* Prompt
Taking the entries below, transcribe only the lines starting with the one with "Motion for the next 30" and going on through the one with "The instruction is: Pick", exactly as written, without the pictures.

##### Task data

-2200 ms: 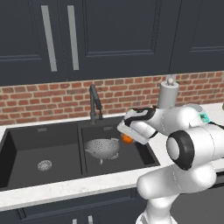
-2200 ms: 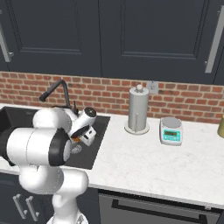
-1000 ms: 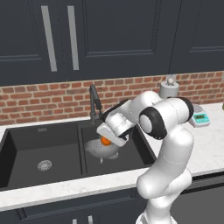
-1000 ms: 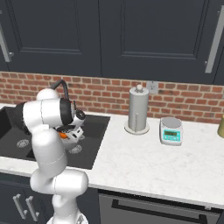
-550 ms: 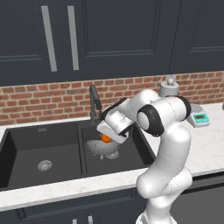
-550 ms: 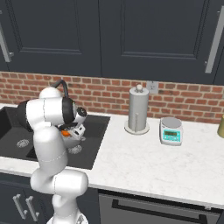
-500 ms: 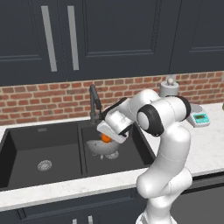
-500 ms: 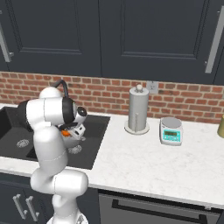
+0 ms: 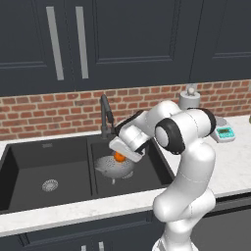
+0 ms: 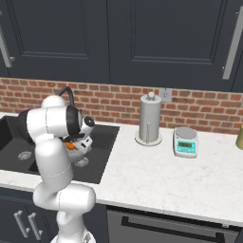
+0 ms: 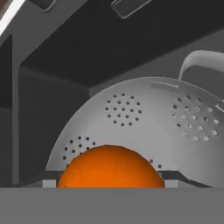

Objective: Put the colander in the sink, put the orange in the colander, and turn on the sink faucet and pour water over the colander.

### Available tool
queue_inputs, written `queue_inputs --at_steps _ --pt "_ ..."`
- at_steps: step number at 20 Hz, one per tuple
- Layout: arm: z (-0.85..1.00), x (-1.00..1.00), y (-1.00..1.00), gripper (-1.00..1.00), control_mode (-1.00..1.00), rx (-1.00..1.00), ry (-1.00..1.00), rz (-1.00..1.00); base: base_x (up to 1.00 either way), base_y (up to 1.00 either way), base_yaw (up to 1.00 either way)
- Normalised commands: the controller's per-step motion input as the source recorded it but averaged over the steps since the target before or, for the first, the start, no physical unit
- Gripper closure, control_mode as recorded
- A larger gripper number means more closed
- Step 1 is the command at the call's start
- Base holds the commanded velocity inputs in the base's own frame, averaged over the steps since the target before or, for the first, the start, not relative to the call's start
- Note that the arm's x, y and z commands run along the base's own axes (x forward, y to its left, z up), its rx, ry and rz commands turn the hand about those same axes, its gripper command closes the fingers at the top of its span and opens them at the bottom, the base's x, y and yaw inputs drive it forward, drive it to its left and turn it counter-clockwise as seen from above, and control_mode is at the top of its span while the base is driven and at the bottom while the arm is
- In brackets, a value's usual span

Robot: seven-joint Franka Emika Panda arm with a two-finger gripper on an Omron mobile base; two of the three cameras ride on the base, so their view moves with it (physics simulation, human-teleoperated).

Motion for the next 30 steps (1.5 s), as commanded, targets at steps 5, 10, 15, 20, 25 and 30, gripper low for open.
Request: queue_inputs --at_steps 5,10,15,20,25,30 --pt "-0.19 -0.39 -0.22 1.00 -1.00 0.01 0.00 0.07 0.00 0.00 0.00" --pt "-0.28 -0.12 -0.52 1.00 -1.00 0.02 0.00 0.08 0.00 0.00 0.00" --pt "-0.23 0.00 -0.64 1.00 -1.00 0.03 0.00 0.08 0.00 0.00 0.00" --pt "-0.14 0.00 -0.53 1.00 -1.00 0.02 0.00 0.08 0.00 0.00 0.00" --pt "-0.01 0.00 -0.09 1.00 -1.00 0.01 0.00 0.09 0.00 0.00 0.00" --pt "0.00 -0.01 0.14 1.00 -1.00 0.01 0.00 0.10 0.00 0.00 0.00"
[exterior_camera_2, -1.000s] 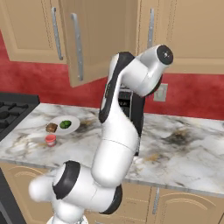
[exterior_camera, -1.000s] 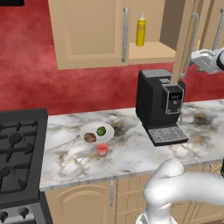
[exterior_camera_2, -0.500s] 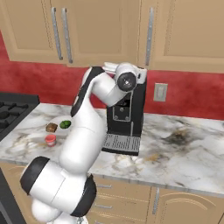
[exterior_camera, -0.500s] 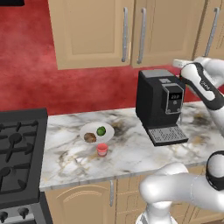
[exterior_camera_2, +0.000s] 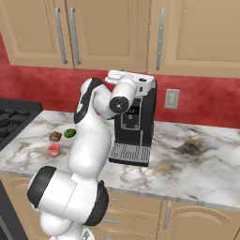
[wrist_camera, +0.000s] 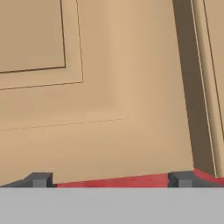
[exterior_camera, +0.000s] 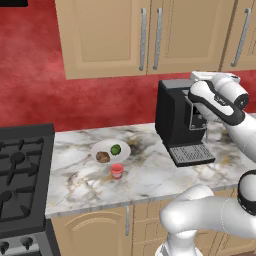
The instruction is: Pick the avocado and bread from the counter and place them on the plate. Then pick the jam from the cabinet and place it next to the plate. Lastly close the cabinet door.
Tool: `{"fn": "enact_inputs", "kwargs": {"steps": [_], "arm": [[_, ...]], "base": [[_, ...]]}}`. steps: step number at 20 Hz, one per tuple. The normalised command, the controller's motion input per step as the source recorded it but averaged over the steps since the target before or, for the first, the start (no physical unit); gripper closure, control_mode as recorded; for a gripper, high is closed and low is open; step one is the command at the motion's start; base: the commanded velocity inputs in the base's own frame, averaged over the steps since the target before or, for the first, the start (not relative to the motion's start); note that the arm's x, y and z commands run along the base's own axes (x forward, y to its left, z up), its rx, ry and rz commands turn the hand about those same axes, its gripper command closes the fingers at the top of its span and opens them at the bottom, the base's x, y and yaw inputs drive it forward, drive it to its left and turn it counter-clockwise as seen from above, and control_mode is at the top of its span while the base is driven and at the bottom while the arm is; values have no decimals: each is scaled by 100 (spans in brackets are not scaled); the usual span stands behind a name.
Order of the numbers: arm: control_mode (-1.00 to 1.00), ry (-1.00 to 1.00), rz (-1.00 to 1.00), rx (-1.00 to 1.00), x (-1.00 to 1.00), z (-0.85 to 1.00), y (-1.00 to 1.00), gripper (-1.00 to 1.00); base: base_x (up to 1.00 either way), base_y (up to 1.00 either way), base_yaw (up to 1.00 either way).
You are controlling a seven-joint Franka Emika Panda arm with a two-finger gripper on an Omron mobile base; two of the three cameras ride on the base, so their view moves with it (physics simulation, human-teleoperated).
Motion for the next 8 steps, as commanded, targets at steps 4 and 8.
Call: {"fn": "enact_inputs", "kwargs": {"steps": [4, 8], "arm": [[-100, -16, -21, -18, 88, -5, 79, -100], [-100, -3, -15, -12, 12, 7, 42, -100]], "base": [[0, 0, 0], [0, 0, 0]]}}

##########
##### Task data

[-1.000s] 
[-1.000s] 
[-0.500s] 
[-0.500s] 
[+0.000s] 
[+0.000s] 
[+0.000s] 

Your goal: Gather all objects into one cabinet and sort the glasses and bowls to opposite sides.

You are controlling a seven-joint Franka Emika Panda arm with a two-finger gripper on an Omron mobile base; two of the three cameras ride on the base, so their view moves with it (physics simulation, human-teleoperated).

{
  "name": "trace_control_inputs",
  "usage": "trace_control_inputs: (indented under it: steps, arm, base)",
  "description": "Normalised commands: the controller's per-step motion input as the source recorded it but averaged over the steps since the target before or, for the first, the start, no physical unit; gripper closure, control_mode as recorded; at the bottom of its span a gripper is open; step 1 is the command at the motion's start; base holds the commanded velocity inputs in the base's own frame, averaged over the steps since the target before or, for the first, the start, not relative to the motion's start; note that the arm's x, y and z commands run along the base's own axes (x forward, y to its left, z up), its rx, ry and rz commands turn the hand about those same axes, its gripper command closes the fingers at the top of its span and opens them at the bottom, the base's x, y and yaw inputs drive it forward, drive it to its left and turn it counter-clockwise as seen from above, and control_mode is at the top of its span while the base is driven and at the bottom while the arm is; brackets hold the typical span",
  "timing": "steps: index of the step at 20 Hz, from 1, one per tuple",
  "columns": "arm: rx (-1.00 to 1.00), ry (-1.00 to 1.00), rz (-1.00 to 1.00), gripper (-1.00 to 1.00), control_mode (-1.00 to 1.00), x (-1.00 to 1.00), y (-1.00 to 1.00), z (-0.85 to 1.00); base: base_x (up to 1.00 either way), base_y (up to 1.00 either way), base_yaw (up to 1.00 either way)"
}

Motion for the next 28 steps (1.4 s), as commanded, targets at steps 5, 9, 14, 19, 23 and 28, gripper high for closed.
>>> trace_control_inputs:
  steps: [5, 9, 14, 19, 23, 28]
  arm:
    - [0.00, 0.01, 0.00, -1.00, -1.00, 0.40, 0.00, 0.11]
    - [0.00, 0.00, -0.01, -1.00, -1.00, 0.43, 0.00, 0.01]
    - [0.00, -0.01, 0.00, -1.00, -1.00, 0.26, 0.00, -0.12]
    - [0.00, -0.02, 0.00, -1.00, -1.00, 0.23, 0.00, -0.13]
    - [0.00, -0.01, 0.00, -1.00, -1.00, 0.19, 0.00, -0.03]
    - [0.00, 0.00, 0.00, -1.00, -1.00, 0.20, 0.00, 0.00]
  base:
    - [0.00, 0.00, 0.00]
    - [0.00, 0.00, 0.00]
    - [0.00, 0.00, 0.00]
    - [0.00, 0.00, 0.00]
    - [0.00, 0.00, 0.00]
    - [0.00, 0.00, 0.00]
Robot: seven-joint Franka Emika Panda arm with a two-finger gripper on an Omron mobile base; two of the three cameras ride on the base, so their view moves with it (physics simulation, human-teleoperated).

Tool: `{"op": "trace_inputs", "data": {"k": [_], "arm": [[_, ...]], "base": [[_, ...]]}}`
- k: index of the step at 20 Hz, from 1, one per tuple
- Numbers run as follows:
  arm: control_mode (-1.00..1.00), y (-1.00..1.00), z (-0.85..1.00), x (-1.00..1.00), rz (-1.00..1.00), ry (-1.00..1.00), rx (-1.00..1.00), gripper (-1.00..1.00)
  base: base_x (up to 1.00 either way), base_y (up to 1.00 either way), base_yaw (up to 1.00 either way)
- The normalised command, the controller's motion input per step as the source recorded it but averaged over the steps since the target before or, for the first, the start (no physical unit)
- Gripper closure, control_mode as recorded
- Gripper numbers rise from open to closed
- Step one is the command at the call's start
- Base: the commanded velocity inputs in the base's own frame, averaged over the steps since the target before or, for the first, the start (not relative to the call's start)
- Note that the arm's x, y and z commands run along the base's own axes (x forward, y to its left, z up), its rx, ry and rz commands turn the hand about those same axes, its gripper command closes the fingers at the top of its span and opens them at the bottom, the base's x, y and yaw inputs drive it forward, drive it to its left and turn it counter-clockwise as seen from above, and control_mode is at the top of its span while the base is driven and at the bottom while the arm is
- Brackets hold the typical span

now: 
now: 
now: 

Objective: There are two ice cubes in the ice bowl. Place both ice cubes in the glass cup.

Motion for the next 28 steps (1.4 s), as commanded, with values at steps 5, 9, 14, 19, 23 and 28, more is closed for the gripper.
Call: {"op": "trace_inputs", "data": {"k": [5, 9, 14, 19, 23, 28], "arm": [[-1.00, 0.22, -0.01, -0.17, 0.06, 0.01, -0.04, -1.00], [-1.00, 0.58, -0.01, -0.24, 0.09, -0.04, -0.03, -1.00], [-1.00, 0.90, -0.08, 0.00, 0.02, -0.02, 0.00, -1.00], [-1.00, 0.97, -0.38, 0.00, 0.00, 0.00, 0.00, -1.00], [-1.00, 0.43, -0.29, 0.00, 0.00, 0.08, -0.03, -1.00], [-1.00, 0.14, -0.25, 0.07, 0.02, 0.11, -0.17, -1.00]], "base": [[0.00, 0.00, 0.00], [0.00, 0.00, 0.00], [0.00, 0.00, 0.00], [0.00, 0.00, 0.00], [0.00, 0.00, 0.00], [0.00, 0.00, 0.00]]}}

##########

* Written solution
Motion for the next 30 steps (1.5 s), as commanded, targets at steps 5, 10, 15, 20, 25 and 30, gripper low for open.
Request: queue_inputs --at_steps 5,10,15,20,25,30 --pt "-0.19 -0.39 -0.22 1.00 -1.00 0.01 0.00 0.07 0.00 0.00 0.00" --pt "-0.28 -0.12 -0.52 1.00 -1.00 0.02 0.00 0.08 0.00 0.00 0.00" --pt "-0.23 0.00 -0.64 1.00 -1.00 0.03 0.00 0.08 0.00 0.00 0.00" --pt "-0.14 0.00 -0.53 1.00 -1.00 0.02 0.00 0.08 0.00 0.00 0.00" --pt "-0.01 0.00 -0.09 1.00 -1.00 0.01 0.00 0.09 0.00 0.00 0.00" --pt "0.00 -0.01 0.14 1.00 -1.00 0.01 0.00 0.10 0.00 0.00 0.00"
[exterior_camera_2, -1.000s] 
[exterior_camera, -1.000s] 
[exterior_camera_2, -0.500s] 
[exterior_camera, -0.500s] 
[exterior_camera_2, +0.000s] 
[wrist_camera, +0.000s] 
[exterior_camera, +0.000s] 
The instruction is: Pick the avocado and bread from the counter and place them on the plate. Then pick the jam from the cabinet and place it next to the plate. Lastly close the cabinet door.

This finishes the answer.